12. The non-transitory computer-readable medium of claim 8, wherein the instructions to determine the testing characteristics include instructions to determine a characteristic of the request including a type of test device to satisfy the request for the at least one test device, a criticality, and a time frame for executing the test, and an availability of a matching device to function as the remote device from the testing pool, and
wherein the instructions to create the allocation include instructions to use a machine learning model that performs an optimization based on the testing characteristics.
13. The non-transitory computer-readable medium of claim 8, wherein the instructions to create the allocation include instructions to use a machine learning model with knowledge of historical allocations and historical use of the testing pool to optimize availability of the at least one test device and minimize waiting times to access the at least one test device.
14. A method, comprising:
receiving a request to perform a test using at least one test device;
determining testing characteristics associated with the request;
creating, using an allocation model based, at least in part, on the testing characteristics, an allocation of a remote device from a testing pool to operate as the at least one test device for executing the test; and
providing the allocation to reserve the remote device and schedule a test session.
15. The method of claim 14, wherein determining the testing characteristics includes determining a criticality of the request, and wherein providing the allocation includes dynamically allocating the remote device to operate as the at least one test device according to the criticality.
16. The method of claim 15, wherein creating the allocation involves selecting the remote device to operate as the at least one test device from the testing pool, wherein determining the testing characteristics includes determining a criticality of the request, and wherein providing the allocation includes providing an allocation of at least one test device from the testing pool for requests with low criticality to minimize a waiting time for performing the test.
17. The method of claim 14, wherein receiving the request includes acquiring the request at a current time, and further comprising:
aggregating data regarding historical allocations and historical usage of the testing pool; and
identifying variances in the historical usage compared to the historical allocations, wherein creating the allocation includes dynamically optimizing available devices in the testing pool including initiating at least one additional test device within the testing pool to meet a testing demand.

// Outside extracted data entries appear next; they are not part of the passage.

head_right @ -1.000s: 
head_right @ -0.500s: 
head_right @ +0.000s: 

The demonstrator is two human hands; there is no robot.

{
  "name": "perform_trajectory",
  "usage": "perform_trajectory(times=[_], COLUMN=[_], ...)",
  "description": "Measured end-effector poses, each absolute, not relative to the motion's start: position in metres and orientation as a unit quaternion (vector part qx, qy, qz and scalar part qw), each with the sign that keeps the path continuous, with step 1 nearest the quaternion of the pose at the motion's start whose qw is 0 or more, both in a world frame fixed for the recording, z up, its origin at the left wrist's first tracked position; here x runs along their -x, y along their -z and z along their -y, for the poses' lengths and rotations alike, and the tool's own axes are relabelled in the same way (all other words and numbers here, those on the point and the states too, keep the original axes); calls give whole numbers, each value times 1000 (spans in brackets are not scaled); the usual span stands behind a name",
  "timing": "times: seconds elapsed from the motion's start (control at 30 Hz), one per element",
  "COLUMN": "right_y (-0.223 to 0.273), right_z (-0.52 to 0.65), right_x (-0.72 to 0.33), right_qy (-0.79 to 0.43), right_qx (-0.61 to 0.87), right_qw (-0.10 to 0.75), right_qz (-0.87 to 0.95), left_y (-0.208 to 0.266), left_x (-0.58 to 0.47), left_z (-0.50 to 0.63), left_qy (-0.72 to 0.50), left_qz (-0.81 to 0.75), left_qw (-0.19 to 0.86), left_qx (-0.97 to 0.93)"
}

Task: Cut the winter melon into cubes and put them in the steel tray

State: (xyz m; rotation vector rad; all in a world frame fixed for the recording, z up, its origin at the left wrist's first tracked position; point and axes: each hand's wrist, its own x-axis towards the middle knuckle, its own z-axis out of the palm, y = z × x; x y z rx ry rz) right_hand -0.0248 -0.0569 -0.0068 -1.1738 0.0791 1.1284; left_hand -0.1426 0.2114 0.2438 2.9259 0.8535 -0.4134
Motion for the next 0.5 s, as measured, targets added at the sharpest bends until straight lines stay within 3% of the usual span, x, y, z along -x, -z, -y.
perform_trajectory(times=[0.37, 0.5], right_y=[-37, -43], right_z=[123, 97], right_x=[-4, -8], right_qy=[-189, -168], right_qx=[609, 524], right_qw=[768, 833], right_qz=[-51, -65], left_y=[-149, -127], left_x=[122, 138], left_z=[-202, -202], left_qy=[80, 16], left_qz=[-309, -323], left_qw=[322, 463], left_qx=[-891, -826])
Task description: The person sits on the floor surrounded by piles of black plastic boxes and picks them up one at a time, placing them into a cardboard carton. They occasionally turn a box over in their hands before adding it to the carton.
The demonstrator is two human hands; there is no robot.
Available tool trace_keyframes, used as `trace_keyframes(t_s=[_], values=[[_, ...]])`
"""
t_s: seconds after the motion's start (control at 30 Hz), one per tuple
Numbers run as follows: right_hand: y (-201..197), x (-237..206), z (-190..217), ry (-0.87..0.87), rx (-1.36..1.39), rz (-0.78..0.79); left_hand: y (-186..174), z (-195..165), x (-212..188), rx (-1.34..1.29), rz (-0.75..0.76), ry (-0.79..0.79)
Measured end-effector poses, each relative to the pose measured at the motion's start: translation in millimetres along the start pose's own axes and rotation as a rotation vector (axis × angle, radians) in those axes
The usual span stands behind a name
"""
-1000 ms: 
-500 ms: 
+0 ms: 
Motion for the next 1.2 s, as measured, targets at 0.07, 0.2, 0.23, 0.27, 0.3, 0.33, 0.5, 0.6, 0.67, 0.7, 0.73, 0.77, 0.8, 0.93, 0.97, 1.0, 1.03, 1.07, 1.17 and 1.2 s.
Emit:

18. The method of claim 14, wherein determining the testing characteristics includes determining a characteristic of the request including a type of test device to satisfy the request for the at least one test device, a criticality, and a time frame for executing the test, and an availability of a device matching device to function as the remote device from the testing pool, and
wherein creating the allocation includes using a machine learning model that performs an optimization based on the testing characteristics.
19. The method of claim 14, wherein creating the allocation includes using a machine learning model with knowledge of historical allocations and historical use of the testing pool to optimize availability of the at least one test device and minimize waiting times to access the at least one test device.
20. The method of claim 14, wherein providing the allocation includes allowing access by a user associated with the request to the at least one test device for executing the test and blocking other users from accessing the at least one test device for a duration of the test.